Masooma whispers, “You deserve better than me.”
“Don’t start that again,” Parwana whispers back. She plays with Masooma’s hair in long, patient strokes, the way Masooma likes it.
They chat idly for a while in hushed voices of small, inconsequential things, one’s breath warming the other’s face. These are relatively happy minutes for Parwana. They remind her of when they were little girls, curled up nose to nose beneath the blanket, whispering secrets and gossip, giggling soundlessly. Soon, Masooma is asleep, her tongue rolling noisily around some dream, and Parwana is staring out the window at a sky burnt black. Her mind bounces from one fragmented thought to another and eventually swims to a picture she saw in an old magazine once of a pair of grim-faced brothers from Siam joined at the torso by a thick band of flesh. Two creatures inextricably bound, blood formed in the marrow of one running in the veins of the other, their union permanent. Parwana feels a constriction, despair, like a hand tightening inside her chest. She takes a breath. She tries to direct her thoughts to Saboor once more and instead finds her mind drifting to the rumor she has heard around the village: that he is looking for a new wife. She forces his face from her head. She nips the foolish thought.
Parwana was a surprise.
Masooma was already out, wriggling quietly in the midwife’s arms, when their mother cried out and the crown of another head parted her a second time. Masooma’s arrival was uneventful. She delivered herself, the angel, the midwife would say later.
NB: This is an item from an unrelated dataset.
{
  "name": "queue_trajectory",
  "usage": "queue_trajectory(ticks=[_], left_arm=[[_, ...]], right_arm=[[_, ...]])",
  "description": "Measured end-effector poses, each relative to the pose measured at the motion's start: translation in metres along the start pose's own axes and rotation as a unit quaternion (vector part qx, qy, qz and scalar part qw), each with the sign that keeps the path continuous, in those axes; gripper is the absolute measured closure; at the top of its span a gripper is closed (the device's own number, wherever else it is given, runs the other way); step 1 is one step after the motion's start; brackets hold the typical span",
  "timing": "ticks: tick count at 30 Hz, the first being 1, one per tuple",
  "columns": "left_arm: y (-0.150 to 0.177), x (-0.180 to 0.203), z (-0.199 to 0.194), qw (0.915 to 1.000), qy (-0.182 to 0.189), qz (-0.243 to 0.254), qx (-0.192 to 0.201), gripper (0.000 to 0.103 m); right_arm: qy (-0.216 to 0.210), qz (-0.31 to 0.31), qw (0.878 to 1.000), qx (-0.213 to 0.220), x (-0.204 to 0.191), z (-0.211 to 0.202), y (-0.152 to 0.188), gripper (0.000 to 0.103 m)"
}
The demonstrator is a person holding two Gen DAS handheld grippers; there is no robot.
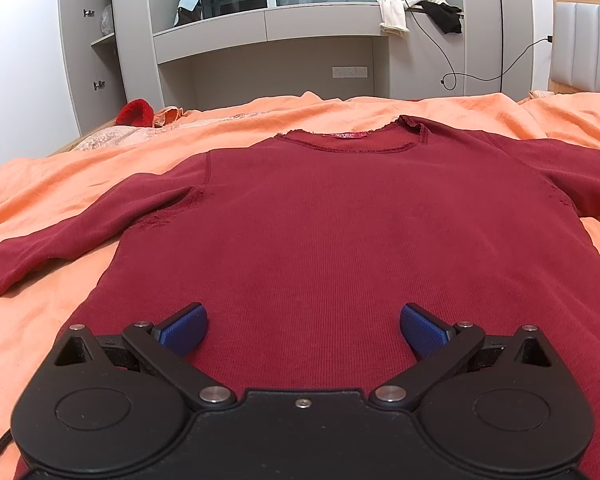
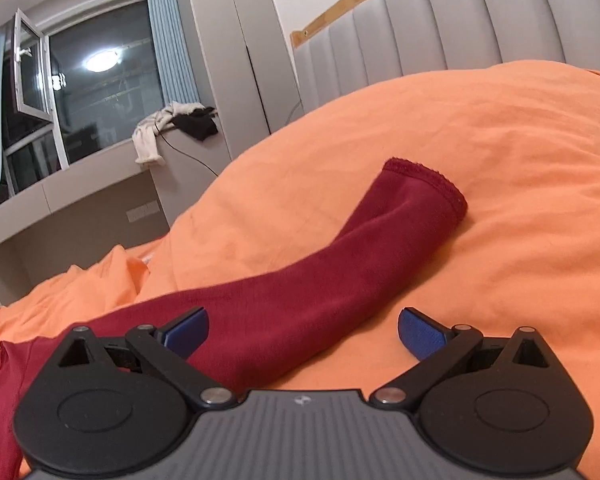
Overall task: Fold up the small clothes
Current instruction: 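Move the right gripper over to the cuff of a sweater sleeve, then grasp the sleeve cuff with the right gripper and lift it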
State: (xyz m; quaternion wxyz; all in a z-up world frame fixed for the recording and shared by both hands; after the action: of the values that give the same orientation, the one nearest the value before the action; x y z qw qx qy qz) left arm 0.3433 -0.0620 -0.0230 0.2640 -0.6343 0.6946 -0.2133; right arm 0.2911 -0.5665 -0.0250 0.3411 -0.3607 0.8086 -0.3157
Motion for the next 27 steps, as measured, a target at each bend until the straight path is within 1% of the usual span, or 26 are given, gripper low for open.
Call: queue_trajectory(ticks=[5,8,10,11,13,14,15,16,17,18,20,22,25,27], left_arm=[[0.0,0.0,0.0,1.0,-0.001,0.0,0.0,0.0],[0.0,0.0,0.0,1.0,0.0,0.0,0.0,0.0],[0.0,0.0,0.0,1.0,0.0,0.0,0.0,0.0],[0.0,0.0,0.0,1.0,0.0,0.0,0.0,0.0],[0.0,0.0,0.0,1.0,0.0,0.0,0.0,0.0],[0.0,0.0,0.0,1.0,0.0,0.0,0.0,0.0],[0.0,0.0,0.0,1.0,0.0,0.0,0.0,0.0],[0.0,0.0,0.0,1.0,0.0,-0.001,0.0,0.0],[0.0,0.0,-0.001,1.0,0.001,-0.001,0.001,0.0],[-0.001,-0.001,-0.001,1.0,0.003,-0.003,0.003,0.0],[-0.002,-0.002,-0.004,0.9999,0.008,-0.007,0.01,0.001],[-0.004,-0.005,-0.01,0.9996,0.013,-0.011,0.022,0.001],[-0.01,-0.009,-0.023,0.9985,0.006,-0.016,0.052,0.001],[-0.015,-0.014,-0.03,0.9974,0.001,-0.024,0.068,0.001]], right_arm=[[-0.022,0.045,0.998,0.033,0.016,-0.004,-0.009,0.002],[-0.013,0.071,0.996,0.05,0.029,-0.005,-0.015,0.01],[-0.005,0.089,0.995,0.053,0.038,0.0,-0.02,0.02],[0.001,0.092,0.994,0.052,0.042,0.002,-0.021,0.024],[0.009,0.101,0.993,0.054,0.048,0.008,-0.025,0.037],[0.01,0.104,0.993,0.054,0.05,0.011,-0.027,0.042],[0.01,0.107,0.993,0.053,0.052,0.014,-0.029,0.053],[0.009,0.11,0.993,0.052,0.055,0.016,-0.031,0.068],[0.004,0.114,0.992,0.05,0.057,0.019,-0.032,0.077],[-0.003,0.12,0.992,0.048,0.059,0.021,-0.033,0.09],[-0.012,0.127,0.991,0.05,0.062,0.021,-0.035,0.093],[-0.023,0.118,0.991,0.058,0.055,0.013,-0.039,0.094],[-0.042,0.081,0.992,0.085,0.026,-0.009,-0.045,0.094],[-0.059,0.045,0.992,0.105,-0.004,-0.027,-0.049,0.094]])
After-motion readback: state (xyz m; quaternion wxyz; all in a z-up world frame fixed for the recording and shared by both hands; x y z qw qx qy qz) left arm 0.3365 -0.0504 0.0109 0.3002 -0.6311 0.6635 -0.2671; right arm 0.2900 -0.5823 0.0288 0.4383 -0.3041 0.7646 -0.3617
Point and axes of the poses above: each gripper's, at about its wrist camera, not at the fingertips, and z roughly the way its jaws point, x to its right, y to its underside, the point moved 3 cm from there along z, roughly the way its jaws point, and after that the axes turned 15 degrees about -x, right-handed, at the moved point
Parwana’s birth was prolonged, agonizing for the mother, treacherous for the baby. The midwife had to free her from the cord that had wrapped itself around Parwana’s neck, as if in a murderous fit of separation anxiety. In her worst moments, when she cannot help being swallowed up by a torrent of self-loathing, Parwana thinks that perhaps the cord knew best. Maybe it knew which was the better half.
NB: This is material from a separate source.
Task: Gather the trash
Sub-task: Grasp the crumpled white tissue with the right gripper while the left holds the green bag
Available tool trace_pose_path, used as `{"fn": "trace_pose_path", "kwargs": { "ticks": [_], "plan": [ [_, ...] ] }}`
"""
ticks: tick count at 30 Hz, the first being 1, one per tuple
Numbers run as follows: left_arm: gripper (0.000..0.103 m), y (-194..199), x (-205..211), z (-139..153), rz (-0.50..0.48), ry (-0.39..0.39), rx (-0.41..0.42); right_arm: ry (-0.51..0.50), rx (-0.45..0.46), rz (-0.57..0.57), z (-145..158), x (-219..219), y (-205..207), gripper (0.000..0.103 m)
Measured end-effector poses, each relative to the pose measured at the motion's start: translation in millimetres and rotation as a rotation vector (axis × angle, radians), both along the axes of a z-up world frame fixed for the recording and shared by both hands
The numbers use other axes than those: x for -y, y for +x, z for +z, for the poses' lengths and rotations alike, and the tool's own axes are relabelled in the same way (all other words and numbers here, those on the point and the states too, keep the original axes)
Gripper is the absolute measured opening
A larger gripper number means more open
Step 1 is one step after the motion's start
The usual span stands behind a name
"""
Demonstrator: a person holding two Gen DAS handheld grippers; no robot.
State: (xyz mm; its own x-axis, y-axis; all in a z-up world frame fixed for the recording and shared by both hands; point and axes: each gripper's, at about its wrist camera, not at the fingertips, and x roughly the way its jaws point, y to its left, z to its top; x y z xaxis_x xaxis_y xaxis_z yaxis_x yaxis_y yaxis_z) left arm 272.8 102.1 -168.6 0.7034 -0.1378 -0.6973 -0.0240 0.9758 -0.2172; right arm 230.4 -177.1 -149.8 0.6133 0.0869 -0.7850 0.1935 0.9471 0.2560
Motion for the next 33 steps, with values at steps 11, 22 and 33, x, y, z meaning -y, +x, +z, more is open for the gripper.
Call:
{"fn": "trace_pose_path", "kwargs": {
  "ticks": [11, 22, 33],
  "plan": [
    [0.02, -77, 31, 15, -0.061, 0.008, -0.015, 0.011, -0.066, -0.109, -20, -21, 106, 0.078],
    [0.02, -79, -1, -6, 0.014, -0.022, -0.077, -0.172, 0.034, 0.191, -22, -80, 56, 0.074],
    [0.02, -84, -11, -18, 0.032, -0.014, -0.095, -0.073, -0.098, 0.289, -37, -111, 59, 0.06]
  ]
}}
Masooma fed on schedule, slept on time. She cried only if in need of food or cleaning. When awake, she was playful, good-humored, easily delighted, a swaddled bundle of giggles and happy squeaks. She liked to suck on her rattle.
What a sensible baby, people said.
Parwana was a tyrant. She exerted upon their mother the full force of her authority. Their father, bewildered by the infant’s histrionics, took the babies’ older brother, Nabi, and escaped to sleep at his own brother’s house. Nighttime was a misery of epic proportion for the girls’ mother, punctuated by only a few moments of fitful rest. She bounced Parwana and walked her all night every night. She rocked her and sang to her. She winced as Parwana ripped into her chafed, swollen breast and gummed her nipple as though she was after the milk in her very bones. But nursing was no antidote: Even with a full belly, Parwana was flailing and shrieking, immune to her mother’s supplications.
Masooma watched from her corner of the room with a pensive, helpless expression, as though she pitied her mother this predicament.
Nabi was nothing like this, their mother said one day to their father.
Every baby is different.
She’s killing me, that one.
It will pass, he said. The way bad weather does.
And it did pass. Colic, perhaps, or some other innocuous ailment. But it was too late. Parwana had already made her mark.
One late-summer afternoon when the twins were ten months old, the villagers gathered in Shadbagh after a wedding. Women worked with fevered focus to pile onto platters pyramids of fluffy white rice speckled with bits of saffron. They cut bread, scraped crusty rice from the bottom of pots, passed around dishes of fried eggplant topped with yogurt and dried mint. Nabi was out playing with some boys. The girls’ mother sat with neighbors on a rug spread beneath the village’s giant oak tree. Every now and then, she glanced down at her daughters as they slept side by side in the shade.